Task description: From the line with "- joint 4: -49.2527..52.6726" through the line with "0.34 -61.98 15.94", repeat the entries verbatim, both end lines included, and add nothing.
<<<<
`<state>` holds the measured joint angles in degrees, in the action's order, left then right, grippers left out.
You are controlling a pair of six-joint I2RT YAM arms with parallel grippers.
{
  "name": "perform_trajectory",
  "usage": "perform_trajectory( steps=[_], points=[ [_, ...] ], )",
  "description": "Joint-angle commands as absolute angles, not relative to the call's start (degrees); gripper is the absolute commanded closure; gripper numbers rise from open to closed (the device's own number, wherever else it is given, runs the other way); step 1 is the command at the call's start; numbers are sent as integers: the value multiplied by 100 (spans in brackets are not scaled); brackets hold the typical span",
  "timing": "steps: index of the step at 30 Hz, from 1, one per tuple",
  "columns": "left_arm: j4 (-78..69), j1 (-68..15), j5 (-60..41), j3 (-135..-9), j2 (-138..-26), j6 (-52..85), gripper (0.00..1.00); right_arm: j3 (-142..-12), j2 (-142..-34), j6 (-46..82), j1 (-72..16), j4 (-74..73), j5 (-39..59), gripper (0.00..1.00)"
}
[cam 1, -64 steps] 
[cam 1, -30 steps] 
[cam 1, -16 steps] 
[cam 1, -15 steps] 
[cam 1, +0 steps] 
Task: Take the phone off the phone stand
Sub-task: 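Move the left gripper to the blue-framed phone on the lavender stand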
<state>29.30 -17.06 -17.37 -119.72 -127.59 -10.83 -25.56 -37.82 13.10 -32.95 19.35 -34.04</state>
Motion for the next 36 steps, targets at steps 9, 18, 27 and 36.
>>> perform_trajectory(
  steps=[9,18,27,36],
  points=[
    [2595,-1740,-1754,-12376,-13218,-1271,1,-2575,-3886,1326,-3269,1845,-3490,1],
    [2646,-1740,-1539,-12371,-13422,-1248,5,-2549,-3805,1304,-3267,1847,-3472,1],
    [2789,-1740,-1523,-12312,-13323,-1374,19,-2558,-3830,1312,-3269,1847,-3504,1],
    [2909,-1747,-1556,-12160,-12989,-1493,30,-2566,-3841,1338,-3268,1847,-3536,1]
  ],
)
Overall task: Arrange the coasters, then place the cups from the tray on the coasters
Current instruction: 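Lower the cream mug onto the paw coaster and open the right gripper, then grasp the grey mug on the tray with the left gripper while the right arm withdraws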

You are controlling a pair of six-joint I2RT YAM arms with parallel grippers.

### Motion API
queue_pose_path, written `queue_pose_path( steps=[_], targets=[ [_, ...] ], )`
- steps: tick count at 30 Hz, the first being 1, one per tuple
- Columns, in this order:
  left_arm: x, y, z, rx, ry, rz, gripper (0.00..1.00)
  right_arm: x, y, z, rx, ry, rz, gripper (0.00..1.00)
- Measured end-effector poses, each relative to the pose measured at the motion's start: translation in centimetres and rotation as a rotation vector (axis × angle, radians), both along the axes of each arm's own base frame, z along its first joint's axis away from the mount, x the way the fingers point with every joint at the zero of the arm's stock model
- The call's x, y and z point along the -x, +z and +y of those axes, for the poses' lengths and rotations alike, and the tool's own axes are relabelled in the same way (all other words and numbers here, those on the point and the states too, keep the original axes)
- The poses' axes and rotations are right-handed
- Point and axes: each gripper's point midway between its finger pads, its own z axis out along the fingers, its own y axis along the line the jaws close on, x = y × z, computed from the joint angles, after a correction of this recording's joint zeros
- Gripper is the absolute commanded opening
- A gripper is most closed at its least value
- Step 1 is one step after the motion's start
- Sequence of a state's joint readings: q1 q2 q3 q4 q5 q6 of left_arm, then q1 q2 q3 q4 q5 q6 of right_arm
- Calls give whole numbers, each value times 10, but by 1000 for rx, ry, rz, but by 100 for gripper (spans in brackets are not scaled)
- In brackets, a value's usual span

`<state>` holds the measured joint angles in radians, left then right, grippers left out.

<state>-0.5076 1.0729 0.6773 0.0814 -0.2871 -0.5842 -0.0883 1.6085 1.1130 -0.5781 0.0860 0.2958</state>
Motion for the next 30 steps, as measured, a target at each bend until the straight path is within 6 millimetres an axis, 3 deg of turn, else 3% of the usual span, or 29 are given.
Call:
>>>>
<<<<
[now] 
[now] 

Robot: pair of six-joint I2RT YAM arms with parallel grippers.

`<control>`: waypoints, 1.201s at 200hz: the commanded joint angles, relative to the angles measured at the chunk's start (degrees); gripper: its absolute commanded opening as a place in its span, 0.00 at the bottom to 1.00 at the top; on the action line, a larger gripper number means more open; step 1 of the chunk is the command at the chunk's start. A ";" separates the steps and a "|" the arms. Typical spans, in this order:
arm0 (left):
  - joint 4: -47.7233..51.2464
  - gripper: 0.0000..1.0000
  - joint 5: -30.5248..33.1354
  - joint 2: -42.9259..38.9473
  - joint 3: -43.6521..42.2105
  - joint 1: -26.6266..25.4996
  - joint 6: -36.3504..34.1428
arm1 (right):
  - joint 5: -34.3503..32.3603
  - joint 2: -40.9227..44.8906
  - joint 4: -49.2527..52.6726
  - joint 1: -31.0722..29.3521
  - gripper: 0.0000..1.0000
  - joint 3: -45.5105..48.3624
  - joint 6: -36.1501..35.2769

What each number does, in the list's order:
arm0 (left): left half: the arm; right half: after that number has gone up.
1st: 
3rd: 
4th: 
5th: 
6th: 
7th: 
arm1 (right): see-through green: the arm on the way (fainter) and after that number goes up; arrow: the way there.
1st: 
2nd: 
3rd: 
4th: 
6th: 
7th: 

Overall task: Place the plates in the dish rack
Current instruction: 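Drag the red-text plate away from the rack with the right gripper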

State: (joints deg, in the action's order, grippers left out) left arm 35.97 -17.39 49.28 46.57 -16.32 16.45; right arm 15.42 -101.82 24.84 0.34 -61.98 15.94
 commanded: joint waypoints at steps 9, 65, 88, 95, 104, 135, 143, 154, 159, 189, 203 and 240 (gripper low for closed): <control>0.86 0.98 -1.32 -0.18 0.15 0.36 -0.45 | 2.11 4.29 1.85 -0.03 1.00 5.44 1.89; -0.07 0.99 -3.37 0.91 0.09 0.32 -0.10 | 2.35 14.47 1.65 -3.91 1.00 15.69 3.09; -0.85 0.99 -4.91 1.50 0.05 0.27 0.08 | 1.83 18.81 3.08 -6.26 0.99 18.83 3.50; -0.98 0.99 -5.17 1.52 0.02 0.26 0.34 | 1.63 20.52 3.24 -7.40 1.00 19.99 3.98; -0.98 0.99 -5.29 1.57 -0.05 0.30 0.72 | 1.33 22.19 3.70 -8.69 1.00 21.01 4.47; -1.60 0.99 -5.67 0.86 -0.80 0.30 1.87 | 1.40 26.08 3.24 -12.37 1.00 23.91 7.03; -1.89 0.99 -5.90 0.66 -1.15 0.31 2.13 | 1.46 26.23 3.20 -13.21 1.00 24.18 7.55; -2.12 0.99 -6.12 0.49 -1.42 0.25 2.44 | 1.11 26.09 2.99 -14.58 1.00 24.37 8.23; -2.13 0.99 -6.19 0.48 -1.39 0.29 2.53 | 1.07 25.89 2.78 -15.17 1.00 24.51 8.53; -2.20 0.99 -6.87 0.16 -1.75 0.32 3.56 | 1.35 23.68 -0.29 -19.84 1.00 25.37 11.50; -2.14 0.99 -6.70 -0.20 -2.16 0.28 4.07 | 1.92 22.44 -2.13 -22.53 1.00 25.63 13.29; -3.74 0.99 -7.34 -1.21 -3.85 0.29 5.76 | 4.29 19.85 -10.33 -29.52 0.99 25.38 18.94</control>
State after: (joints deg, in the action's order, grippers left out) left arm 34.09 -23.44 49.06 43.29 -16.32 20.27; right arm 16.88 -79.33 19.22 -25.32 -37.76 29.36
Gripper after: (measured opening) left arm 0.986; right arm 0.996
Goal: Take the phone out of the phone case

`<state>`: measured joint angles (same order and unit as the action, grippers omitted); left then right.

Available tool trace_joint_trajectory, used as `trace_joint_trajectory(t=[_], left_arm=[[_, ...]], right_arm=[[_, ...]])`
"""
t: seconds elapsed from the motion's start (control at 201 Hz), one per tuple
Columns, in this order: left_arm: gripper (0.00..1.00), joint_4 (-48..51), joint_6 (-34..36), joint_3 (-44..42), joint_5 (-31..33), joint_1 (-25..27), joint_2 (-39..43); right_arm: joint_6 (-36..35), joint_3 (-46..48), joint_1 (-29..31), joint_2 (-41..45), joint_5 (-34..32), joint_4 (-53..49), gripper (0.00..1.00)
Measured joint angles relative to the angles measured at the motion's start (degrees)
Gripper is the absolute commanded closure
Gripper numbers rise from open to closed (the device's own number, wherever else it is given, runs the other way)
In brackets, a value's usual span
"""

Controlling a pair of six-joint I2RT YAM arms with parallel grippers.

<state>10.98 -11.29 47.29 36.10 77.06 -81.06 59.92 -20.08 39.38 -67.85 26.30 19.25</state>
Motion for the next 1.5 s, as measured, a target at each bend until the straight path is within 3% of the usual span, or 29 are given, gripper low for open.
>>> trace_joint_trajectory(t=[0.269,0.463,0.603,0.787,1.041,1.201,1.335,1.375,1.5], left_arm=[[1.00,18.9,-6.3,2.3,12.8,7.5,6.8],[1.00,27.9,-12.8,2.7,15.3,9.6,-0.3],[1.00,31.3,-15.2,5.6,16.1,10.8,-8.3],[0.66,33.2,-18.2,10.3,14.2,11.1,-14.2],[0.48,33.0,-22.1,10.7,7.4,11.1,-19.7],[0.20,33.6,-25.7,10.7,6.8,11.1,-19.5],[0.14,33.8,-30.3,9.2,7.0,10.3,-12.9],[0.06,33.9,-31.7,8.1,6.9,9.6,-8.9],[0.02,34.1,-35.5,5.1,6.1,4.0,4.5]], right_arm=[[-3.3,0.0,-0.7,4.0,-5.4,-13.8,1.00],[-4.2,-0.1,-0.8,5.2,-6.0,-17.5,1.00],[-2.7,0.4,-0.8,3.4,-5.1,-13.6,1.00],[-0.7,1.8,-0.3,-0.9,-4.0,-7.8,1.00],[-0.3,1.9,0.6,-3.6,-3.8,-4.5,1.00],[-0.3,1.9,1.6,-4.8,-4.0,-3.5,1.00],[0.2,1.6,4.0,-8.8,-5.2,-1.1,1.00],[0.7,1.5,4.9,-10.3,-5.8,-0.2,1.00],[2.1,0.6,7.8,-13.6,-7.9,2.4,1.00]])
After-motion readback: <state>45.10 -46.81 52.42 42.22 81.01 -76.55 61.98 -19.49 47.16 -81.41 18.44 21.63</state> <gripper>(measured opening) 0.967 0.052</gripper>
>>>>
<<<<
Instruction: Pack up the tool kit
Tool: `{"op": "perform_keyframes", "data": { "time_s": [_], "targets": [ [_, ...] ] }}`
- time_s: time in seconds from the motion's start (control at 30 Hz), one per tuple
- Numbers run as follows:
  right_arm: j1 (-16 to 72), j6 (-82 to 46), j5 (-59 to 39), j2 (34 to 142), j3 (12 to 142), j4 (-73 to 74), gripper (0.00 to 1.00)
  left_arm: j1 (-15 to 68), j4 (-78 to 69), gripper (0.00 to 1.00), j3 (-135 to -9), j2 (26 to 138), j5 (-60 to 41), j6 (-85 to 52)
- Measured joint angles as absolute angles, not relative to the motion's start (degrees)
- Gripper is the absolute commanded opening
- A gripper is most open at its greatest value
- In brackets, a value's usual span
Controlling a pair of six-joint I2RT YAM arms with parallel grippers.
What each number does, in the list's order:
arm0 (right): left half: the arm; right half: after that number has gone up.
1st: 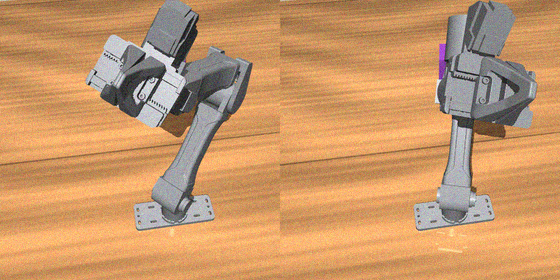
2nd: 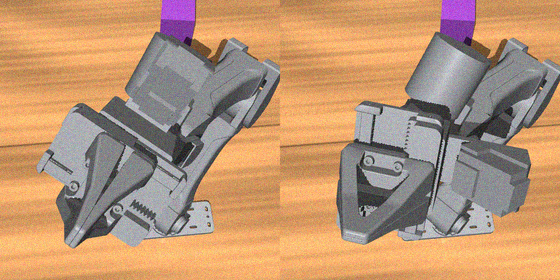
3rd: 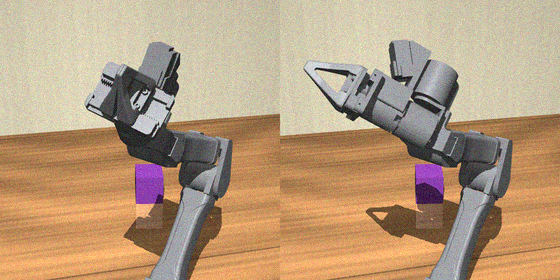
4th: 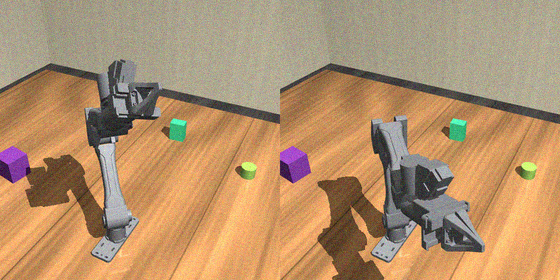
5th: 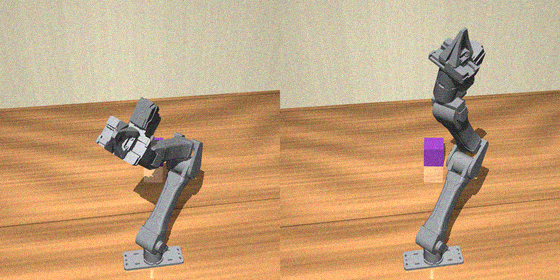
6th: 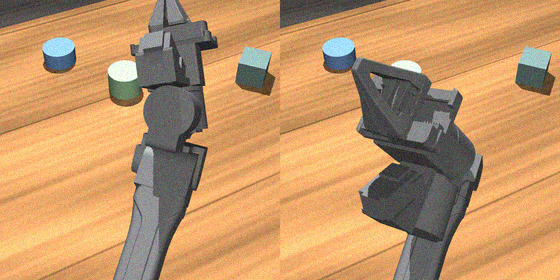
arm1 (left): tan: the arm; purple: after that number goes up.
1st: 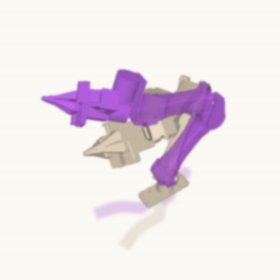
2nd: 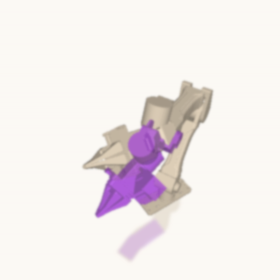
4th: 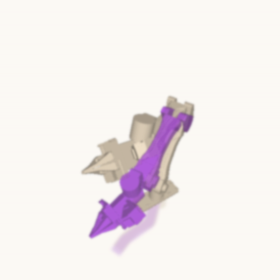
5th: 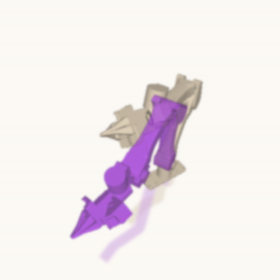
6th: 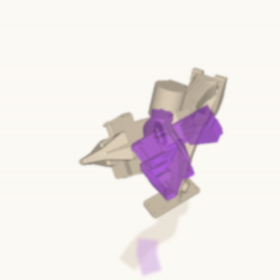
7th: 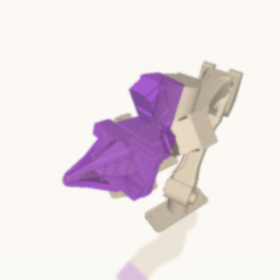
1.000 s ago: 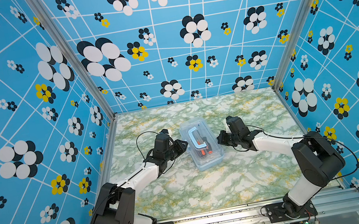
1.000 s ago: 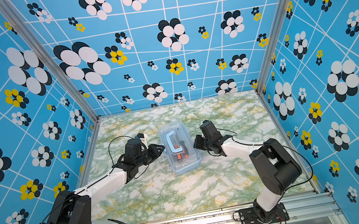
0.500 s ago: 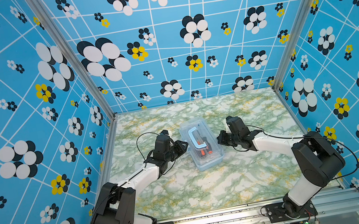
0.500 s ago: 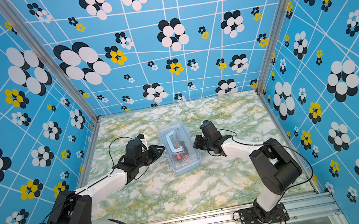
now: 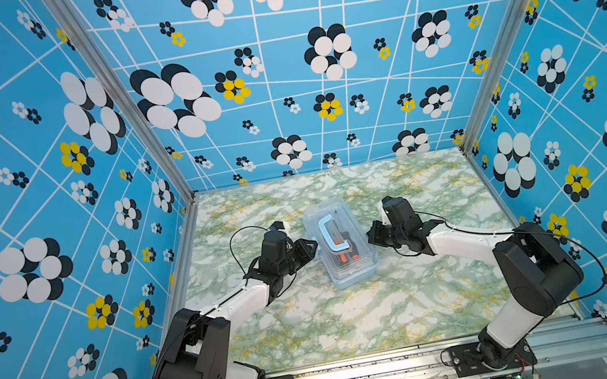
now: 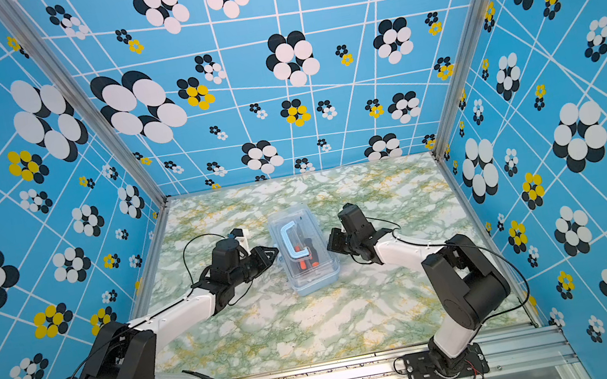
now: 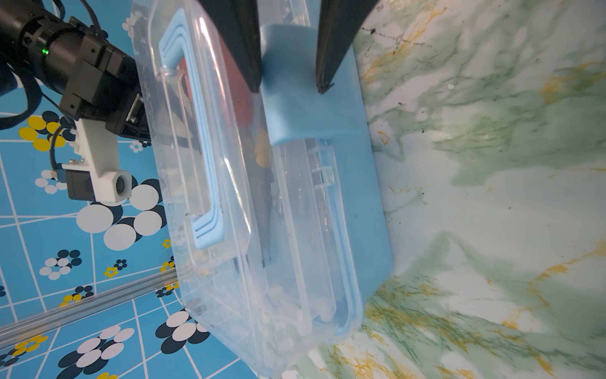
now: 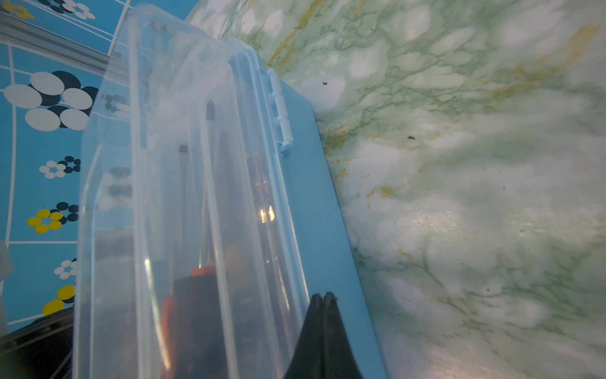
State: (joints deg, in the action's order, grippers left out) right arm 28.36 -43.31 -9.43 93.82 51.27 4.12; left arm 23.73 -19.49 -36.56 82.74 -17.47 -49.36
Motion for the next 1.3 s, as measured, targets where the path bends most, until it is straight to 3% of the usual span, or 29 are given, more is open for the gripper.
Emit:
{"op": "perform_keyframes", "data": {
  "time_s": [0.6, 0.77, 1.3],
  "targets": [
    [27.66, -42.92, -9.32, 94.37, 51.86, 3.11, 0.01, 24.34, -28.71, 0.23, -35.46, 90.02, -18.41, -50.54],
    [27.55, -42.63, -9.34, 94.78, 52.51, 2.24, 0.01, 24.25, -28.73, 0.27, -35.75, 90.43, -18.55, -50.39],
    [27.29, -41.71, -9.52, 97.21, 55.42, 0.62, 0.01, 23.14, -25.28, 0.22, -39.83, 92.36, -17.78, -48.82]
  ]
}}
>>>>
Exercise answer:
  - joint 4: -49.2527..52.6726
  - joint 1: -31.0722..29.3521
  - gripper: 0.0000..1.0000
  - joint 3: -45.5105..48.3624
  - joint 6: -36.1501..35.2769

What each number does, in the list's order:
arm0 (left): left half: the arm; right half: after that number has gone up.
1st: 
3rd: 
4th: 
5th: 
6th: 
7th: 
arm1 (right): see-through green: the arm on the way (fainter) and after that number goes up; arrow: the way there.
1st: 
2nd: 
3rd: 
4th: 
6th: 
7th: 

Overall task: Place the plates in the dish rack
Current instruction: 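Drag the red-text plate away from the rack with the right gripper
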
State: (joints deg, in the action's order, grippers left out) left arm 35.97 -17.39 49.28 46.57 -16.32 16.45; right arm 15.42 -101.82 24.84 0.34 -61.98 15.94

The exercise has been answered completely.